Ebert has been hosting the show Wissen vor acht – Werkstatt ("Science Before Eight – Workshop") on ARD since 2011, where he explains interesting concepts in physics in less than three minutes.

==Published works==

===Literature===
- 2008: Denken Sie selbst! Sonst tun es andere für Sie. (Think for yourself! Otherwise others will do it for you) Rowohlt Verlag, ISBN 978-3-499-62386-8
- 2011: Machen Sie sich frei! Sonst tut es keiner für Sie.(Free yourself! No one else will do it for you) Rowohlt Taschenbuchverlag, Reinbek bei Hamburg 2011, ISBN 978-3-499-62651-7.
- 2013: Bleiben Sie neugierig. (Stay curious) Rowohlt, ISBN 978-3-499-63043-9.
- 2016: Unberechenbar. Warum das Leben zu komplex ist, um es perfekt zu planen (Unpredictable. Why life is too complex to plan it perfectly) Rowohlt Polaris, Reinbek, ISBN 978-3-499-63112-2.

===Audio===
- 2003: Die jetzt aber wirklich richtig große Show (Now A Really Great Show) (Live recording of stage performance)
- 2005: Urknaller – Physik ist sexy (Big Bang – Physics is sexy) (Live recording of stage performance)
- 2008
  - Denken lohnt sich (Thinking Pays Off) (Eichborn Verlag, Live recording of stage performance)
  - Denken Sie selbst! Sonst tun es andere für Sie (Think for yourself! Otherwise others will do it for you) (Eichborn Verlag, Live Reading)
- 2011:
  - Freiheit ist alles (Freedom is Everything) (Eichborn Verlag, Live recording of stage performance)
  - Machen Sie sich frei! Sonst tut es keiner für Sie (Free yourself!

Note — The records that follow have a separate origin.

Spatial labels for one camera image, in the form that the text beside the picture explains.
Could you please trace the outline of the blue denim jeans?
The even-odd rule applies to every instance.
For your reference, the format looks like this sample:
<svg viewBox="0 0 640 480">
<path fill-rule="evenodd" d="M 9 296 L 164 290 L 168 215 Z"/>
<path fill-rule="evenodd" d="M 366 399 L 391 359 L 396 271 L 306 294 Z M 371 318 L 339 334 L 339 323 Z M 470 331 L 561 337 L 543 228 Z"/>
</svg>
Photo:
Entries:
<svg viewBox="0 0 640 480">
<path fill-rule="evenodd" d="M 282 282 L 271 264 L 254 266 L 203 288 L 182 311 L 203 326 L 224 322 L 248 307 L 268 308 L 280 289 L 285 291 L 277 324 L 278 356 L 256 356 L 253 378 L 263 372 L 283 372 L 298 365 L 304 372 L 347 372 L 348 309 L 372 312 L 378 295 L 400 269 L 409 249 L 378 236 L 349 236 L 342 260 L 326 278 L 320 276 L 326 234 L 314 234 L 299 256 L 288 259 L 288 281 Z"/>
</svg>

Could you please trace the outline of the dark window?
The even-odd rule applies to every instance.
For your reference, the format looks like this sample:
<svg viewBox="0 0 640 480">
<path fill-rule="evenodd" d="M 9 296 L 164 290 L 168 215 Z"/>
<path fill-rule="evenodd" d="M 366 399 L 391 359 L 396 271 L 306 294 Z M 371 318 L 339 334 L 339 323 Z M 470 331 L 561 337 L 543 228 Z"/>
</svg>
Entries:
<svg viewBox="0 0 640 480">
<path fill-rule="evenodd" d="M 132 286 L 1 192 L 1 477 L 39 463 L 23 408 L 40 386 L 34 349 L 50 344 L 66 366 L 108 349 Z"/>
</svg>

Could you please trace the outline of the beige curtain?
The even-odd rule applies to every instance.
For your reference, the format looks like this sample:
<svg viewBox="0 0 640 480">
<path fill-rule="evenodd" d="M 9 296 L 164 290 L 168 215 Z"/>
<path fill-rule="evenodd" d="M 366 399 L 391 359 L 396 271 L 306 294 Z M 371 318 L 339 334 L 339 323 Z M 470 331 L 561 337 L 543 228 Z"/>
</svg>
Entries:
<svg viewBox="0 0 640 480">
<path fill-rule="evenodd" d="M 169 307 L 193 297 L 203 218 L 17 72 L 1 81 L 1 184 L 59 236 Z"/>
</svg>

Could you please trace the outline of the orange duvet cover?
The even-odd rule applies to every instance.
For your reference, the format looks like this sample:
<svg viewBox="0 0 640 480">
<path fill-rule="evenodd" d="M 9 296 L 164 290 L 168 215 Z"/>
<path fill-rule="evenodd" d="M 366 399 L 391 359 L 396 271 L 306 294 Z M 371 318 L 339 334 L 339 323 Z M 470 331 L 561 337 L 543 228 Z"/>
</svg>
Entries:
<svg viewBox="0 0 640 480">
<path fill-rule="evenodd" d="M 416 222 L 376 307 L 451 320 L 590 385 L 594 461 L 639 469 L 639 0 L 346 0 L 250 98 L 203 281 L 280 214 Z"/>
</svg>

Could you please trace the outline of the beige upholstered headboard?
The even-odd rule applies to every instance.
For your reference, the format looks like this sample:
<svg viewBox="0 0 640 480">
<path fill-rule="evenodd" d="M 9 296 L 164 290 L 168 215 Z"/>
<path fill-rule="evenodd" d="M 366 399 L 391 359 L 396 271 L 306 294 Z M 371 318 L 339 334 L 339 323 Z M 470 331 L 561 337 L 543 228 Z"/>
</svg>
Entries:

No one else will do it for you) (der Hörverlag, Live-Reading)
- 2014: Unberechenbar (Unpredictable) (der Hörverlag, Live recording of stage performance)
- 2016: Unberechenbar (Unpredictable) (der Hörverlag, Live recording of stage performance)
- 2017: Zukunft ist the Future (Future is Future) (der Hörverlag, Live recording of stage performance), ISBN 978-3844526004

===Columns===
- 2007–2009: Frankfurter Neue Presse, weekly column Witzig und wahr
- 2008–2018: Absatzwirtschaft, Monthly column Marketing Life
- 2009–present: NovoArgumente
- 2009–2011: Frankfurter Rundschau, weekly Column Denken Sie selbst
- 2011–2012: Monthly column in Prinz Magazin
- 2013–present: guest contributions in Spektrum Neo
- 2013–2017: weekly column in Focus Magazin
- 2015–present: Blog Stiftung Rechnen
- 2016–present: Biweekly column on Spektrum.de

==Awards==
- 1999: Bielefelder Kabarettpreis (Bielefeld Cabaret Prize)
- 2002: Kabarett Kaktus
- 2003: Bayerischer Kabarettpreis in the Categorie Senkrechtstarter (Bavarian Cabaret Prize, category: Shooting Star)
- 2007: Sprungbrett (Springboard) (Prize from the Handelsblatt))

==Philanthropy==
Vince Ebert is a patron of the Galileum Solingen. Additionally he sponsors the Technoseum's "Jugend für Technik" (Youth for Technology) initiative in Mannheim. He is also an ambassador for the MINT Zukunft schaffen and for the Stiftung Rechnen which aims to impart basic mathematical and scientific knowledge.